Tocaba el acordeón y además muy bien. Cuando llegó a conocerle, le mostró que entre sus pertenencias se hallaban unos discos muy grandes, de acetato que contenían obras de la música clásica. Artistas renombrados de la escala de Milán, de cuantos sopranos, barítonos y tenores renombrados. 
Rodeado de libros interesantes, novelas de intriga, de pasión y de conciencia, que se mostraban en aquellas estanterías llenas de polvo, incitándole a desear leerlas en cuanto le fuera posible.
Fue un hombre que por el hecho de tener la disfunción de: Pie de planta de elefante, una enfermedad denominada elefantiasis, —«que no es otra cosas que una dolencia llamada, filariasis linfática, debido normalmente a la deformidad en las piernas, de las personas, tomado el aspecto de las patas del elefante»
Enfermedad procedente de países tropicales, nada común en Europa, con la que vino al mundo. Por ese motivo la gente—inculta y descerebrada, lo rechazaba.
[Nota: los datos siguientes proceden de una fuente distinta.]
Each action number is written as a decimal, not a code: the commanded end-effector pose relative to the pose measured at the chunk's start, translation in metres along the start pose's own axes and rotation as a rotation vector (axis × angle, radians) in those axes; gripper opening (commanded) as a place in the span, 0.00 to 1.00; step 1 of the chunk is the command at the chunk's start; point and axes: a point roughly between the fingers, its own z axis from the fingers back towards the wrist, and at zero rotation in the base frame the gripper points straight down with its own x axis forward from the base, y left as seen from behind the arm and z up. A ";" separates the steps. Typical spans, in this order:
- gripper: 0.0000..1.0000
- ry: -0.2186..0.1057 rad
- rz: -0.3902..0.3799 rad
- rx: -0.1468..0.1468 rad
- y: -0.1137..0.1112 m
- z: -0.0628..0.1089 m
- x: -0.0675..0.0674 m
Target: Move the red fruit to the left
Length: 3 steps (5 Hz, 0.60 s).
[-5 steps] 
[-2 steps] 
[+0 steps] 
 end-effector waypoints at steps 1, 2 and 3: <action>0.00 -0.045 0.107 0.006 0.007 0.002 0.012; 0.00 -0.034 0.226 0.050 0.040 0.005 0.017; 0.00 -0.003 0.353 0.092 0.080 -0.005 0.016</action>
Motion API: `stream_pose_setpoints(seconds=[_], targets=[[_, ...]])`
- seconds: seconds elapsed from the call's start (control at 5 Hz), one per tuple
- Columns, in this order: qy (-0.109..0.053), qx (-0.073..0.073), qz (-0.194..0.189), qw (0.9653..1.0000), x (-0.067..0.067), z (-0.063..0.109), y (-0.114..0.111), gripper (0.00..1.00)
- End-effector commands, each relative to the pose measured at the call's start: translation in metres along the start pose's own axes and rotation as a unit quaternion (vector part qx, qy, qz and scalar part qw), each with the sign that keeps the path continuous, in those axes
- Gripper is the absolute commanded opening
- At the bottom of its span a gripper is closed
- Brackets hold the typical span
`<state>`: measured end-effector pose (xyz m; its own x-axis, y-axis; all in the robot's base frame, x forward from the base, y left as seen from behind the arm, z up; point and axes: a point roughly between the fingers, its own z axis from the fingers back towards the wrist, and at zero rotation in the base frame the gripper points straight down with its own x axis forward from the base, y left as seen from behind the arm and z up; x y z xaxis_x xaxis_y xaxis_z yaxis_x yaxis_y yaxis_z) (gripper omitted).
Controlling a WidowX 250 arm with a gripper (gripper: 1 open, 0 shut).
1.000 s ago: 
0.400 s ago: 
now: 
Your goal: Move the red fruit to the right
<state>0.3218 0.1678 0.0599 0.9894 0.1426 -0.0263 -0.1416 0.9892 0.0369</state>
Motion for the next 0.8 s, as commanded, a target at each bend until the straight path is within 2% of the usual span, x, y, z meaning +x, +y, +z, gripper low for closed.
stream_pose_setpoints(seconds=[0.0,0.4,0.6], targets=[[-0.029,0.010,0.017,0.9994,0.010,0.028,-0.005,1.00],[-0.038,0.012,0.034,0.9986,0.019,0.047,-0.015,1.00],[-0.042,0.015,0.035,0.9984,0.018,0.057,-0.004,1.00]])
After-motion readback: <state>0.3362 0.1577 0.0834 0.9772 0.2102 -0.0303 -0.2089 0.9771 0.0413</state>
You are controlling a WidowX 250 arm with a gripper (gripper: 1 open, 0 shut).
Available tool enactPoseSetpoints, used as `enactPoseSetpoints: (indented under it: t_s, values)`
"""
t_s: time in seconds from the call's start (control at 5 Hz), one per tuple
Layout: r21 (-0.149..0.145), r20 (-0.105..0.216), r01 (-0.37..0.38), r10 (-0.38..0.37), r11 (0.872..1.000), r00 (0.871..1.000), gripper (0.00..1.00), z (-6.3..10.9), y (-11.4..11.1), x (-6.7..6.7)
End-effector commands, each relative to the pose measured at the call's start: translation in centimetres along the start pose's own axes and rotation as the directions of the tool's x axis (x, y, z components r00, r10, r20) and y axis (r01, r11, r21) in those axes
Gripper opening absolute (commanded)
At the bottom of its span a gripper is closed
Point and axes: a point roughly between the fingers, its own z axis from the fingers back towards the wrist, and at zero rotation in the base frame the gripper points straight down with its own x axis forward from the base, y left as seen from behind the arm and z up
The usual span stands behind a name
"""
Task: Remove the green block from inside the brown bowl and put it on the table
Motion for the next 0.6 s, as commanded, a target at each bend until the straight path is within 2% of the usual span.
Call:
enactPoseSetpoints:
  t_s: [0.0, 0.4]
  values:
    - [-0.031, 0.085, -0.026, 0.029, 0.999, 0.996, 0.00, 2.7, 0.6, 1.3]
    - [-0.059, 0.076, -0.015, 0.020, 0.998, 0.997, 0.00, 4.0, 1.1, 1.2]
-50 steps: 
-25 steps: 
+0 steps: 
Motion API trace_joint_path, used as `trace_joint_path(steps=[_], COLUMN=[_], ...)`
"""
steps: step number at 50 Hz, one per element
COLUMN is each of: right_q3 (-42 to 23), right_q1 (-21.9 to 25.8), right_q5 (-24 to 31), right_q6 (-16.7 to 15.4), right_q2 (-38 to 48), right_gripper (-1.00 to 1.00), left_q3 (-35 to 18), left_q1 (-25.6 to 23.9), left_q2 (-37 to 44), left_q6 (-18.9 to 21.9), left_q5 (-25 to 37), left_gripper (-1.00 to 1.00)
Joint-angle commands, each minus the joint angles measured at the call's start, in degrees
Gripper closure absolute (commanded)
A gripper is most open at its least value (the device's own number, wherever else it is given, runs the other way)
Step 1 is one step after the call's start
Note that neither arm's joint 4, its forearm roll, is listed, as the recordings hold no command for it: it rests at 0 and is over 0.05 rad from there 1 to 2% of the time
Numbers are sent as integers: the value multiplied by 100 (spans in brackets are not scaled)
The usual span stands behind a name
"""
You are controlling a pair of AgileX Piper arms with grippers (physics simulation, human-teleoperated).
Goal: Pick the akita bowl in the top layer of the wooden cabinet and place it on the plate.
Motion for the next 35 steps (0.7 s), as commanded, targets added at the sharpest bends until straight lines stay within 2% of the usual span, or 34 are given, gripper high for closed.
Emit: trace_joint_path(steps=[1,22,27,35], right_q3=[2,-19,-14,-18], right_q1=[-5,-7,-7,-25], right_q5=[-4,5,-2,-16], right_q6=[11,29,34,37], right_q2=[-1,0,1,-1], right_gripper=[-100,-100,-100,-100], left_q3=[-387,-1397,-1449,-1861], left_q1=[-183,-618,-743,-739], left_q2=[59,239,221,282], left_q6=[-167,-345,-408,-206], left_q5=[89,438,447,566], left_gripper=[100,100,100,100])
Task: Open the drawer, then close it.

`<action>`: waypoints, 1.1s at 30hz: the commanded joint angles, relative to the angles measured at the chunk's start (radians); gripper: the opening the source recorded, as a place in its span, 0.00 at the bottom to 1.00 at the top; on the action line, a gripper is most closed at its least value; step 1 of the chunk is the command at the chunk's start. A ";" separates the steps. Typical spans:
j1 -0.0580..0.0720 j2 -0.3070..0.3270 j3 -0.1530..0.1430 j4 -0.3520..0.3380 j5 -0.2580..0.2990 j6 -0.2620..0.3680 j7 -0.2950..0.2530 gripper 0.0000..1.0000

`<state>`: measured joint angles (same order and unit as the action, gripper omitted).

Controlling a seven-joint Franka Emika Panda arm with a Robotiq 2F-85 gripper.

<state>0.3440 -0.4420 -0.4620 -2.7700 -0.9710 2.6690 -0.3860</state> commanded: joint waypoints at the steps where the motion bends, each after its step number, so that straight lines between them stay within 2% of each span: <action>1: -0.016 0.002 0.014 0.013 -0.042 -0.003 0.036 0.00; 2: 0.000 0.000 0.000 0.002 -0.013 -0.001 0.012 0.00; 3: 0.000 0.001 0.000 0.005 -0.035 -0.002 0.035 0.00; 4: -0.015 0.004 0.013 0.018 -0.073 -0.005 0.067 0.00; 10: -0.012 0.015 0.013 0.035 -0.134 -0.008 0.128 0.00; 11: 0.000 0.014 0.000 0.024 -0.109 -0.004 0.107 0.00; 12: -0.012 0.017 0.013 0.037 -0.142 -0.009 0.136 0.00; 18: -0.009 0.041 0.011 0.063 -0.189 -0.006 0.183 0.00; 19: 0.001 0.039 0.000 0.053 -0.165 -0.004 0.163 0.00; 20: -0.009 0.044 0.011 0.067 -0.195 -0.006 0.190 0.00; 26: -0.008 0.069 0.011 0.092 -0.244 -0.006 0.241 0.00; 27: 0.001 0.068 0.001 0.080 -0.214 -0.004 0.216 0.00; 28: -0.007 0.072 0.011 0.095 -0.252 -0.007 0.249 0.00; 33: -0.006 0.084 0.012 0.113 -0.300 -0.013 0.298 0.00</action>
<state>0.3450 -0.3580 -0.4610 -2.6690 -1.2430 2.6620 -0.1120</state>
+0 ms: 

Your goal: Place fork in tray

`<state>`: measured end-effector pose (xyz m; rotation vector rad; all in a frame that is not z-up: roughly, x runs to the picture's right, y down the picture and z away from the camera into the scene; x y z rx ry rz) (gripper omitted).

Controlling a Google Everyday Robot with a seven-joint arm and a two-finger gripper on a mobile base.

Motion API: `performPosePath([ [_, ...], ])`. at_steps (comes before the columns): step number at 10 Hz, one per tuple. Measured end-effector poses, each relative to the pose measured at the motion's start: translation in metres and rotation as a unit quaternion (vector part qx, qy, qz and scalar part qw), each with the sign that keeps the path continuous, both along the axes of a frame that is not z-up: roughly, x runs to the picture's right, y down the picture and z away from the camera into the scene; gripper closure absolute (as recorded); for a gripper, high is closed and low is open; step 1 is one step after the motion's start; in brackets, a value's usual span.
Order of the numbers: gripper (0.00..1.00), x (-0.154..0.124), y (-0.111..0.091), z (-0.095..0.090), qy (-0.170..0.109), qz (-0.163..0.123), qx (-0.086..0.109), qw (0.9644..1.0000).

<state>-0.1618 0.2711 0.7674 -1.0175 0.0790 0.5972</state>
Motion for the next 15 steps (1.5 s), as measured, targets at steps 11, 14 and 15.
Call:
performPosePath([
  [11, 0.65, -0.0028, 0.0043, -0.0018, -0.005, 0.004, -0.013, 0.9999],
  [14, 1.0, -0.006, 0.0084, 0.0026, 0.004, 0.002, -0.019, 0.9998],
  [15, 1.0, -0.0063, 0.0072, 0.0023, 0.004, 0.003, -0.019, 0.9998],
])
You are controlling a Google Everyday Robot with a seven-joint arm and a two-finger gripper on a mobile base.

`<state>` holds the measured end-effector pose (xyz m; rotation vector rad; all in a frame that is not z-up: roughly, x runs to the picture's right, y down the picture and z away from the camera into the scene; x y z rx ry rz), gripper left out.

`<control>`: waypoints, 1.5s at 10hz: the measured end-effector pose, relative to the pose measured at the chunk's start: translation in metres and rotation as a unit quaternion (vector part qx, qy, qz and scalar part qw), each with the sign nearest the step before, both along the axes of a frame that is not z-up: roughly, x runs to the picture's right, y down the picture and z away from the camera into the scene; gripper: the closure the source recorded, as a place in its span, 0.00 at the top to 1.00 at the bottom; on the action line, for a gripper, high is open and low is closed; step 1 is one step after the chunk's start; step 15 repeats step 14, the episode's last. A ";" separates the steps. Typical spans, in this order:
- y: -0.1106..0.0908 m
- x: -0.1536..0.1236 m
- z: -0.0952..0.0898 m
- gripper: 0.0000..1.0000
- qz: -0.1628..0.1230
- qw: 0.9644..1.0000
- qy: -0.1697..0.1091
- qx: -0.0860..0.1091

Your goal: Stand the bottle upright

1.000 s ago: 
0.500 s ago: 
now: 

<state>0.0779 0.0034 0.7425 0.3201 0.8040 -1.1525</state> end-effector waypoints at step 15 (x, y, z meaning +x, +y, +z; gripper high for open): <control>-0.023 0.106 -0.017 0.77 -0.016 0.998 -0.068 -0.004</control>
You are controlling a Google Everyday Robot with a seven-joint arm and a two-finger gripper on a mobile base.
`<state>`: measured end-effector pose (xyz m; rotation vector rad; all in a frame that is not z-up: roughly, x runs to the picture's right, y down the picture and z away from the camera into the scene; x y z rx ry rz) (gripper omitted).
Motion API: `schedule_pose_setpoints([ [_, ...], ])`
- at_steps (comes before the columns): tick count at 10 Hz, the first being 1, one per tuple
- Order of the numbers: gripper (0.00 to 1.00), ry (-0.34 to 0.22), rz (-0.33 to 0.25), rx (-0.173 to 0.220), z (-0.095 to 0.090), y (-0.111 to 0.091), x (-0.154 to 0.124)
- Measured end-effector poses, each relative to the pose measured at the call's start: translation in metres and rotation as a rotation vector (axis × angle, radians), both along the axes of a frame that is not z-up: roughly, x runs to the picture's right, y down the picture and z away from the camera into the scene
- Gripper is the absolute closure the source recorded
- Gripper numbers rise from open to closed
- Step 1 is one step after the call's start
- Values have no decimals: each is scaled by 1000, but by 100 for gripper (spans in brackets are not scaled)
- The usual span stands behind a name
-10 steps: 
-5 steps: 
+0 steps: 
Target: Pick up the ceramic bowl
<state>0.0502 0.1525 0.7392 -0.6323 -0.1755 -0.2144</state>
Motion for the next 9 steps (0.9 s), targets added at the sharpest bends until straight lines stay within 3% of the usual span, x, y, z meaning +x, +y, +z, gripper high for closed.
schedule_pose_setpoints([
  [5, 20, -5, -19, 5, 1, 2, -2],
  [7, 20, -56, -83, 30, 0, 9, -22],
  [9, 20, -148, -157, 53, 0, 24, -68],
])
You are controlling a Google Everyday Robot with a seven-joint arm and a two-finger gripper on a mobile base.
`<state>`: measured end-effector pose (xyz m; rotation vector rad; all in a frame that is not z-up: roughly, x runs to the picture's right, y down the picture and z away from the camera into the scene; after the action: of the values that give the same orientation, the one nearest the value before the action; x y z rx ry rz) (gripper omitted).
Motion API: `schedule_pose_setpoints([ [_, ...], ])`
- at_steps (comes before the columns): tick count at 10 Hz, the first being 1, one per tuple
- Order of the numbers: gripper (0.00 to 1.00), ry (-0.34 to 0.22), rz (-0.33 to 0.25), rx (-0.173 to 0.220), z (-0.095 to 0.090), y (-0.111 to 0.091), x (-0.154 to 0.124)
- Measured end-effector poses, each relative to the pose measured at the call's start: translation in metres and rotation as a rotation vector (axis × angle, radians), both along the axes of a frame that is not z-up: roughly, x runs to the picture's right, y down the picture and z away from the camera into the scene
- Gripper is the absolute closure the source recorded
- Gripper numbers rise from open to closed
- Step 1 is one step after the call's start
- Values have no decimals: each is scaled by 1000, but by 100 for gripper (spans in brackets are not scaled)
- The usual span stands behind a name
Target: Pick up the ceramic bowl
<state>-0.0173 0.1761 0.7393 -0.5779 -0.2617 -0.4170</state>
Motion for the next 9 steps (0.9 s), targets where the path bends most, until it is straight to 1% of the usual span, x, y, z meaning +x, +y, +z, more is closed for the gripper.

Sin conocerlo, y de forma despectiva, apartaban, como si fuese un apestado; sin haberle tendido una mano en su ayuda.
Su presencia, no era precisamente la de un galán hollywoodiense, pero tampoco tuvo oportunidades al nacer y así las sufrió a lo largo de su vida. 
En el mundo laboral tuvo reproches y desprecios, para poderse emplear, en puestos que le venían al dedo, por preparación y capacidad, tareas que posiblemente las hubiera defendido con garantía. 
Vendía cupones de la organización nacional de ciegos, en la Ronda de San Pedro y cada mañana tomaba aquel autobús azul, que le llevaba hasta la boca del metro para enlazar con su destino laboral.
Aquel muchacho, hizo buenas migas con Antonio Abad, teniendo a partir de aquella fecha, mucha relación cultural, del que aprendió como se lee una partitura musical, pudo leer cuantos libros quiso y sobre todo, conservar aquel flujo de amistad que muchas veces, recibes de quien menos lo esperas.
Hoy es día 17 de enero, Festividad de San Antonio Abad, el patrón de los animales y con ello, allí donde esté, con su acordeón, deleitará a cuantos tenga alrededor.